Normal and oblique incidence hypervelocity impact tests (velocity range 4-6 km s(-1)) were carried out to determine the ballistic limit of a 1.6 mm carbon fibre reinforced plastic facesheet bonded to 45 mm aluminium honeycomb core, as typically used in Low Earth Orbiting spacecraft. The internal honeycomb damage was determined as a function of the impactor parameters. The ballistic limit data showed a strong dependence with impact angle. The internal honeycomb damage was found to be independent of impact angle for constant impact energy for Theta<50 degrees. An empirically-determined damage equation linking honeycomb damage to impact energy was developed. For the highest impact energy perforating impacts, the debris cone angles for the primary and secondary debris cones were determined.
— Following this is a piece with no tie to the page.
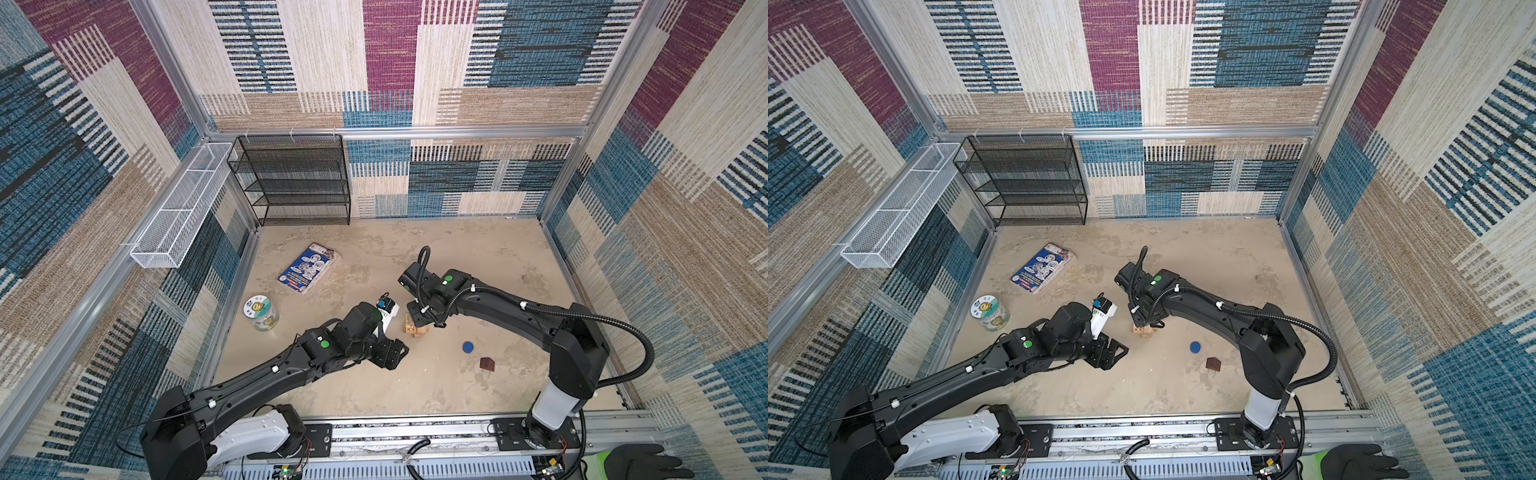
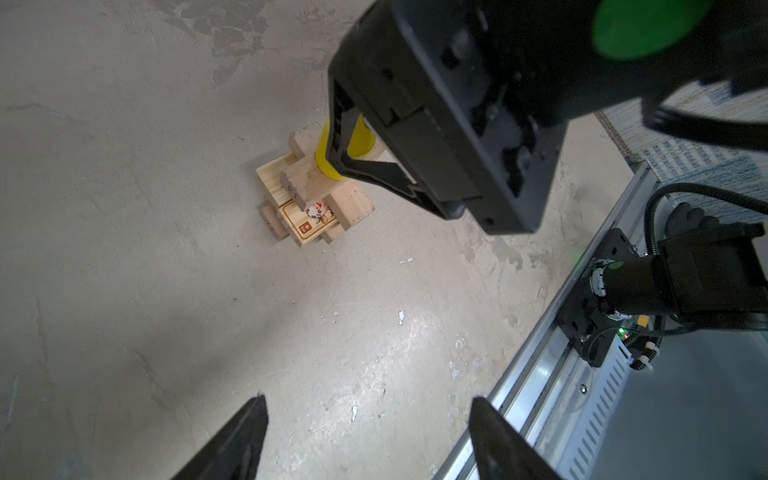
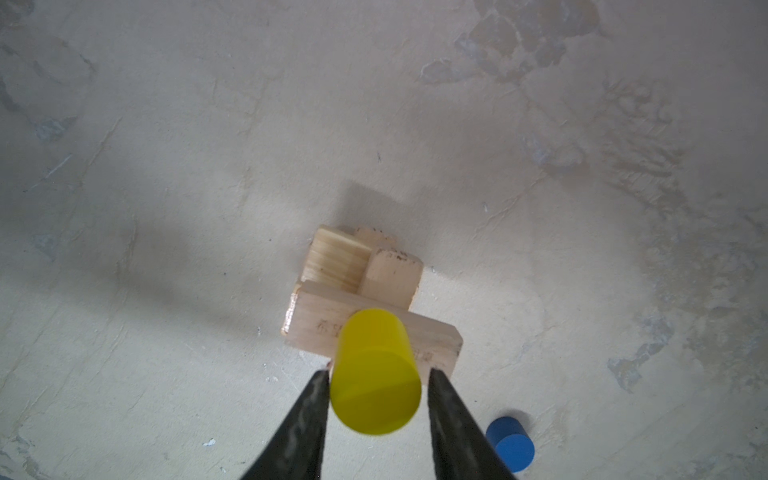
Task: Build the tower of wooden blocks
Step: 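Open the right gripper and raise it off the yellow cylinder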
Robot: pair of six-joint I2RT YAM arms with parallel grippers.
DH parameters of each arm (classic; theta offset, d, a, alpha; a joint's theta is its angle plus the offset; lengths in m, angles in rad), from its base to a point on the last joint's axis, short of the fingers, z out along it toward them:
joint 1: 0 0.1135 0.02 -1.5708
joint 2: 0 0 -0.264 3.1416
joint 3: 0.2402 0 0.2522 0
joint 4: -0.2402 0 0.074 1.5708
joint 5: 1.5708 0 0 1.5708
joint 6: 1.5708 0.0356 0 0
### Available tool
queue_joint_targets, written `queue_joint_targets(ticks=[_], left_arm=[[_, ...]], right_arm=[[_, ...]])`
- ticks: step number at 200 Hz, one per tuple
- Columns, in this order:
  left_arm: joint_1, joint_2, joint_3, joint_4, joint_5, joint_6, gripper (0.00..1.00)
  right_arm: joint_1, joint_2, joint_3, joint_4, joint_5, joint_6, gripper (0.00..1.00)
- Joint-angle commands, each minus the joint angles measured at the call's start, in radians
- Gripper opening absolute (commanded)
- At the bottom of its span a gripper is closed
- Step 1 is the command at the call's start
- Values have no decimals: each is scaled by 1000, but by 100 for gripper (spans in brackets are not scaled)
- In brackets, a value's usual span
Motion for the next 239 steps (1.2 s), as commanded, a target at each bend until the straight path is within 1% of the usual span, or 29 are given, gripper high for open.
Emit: queue_joint_targets(ticks=[1, 23, 31, 49, 109, 146, 176, 214, 239], left_arm=[[0, -5, 1, -19, -14, 22, 81], [0, -5, 1, -16, -14, 22, 81], [0, -5, 1, -18, -14, 22, 81], [0, -6, 1, -17, -14, 23, 81], [0, -9, 10, -28, -20, 29, 81], [0, -13, 31, -50, -30, 39, 81], [0, -14, 50, -60, -34, 44, 80], [0, -7, 81, -71, -35, 46, 80], [0, 7, 112, -84, -30, 39, 80]], right_arm=[[-1, -10, 6, 7, 13, 6, 48], [0, -18, 4, 11, 2, 4, 49], [0, -21, 7, 11, 1, 4, 54], [0, -31, 8, 11, 2, 7, 57], [0, -74, 21, 15, 19, 18, 58], [0, -142, 21, 43, 40, 31, 57], [-2, -215, -9, 77, 66, 45, 52], [-13, -339, -88, 143, 109, 72, 47], [-26, -434, -168, 204, 116, 86, 45]])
As the impact angle increased, the centre of the damage cones rotated away from the line of flight. The data have been compared with the ballistic limit curve defined by the modified Cour-Palais aluminium Whipple bumper equation and show broad agreement with the equation predictions. A reduced value of the rear facesheet thickness is required to bring the normal and 15 degrees incidence data into agreement with the ballistic limit curve.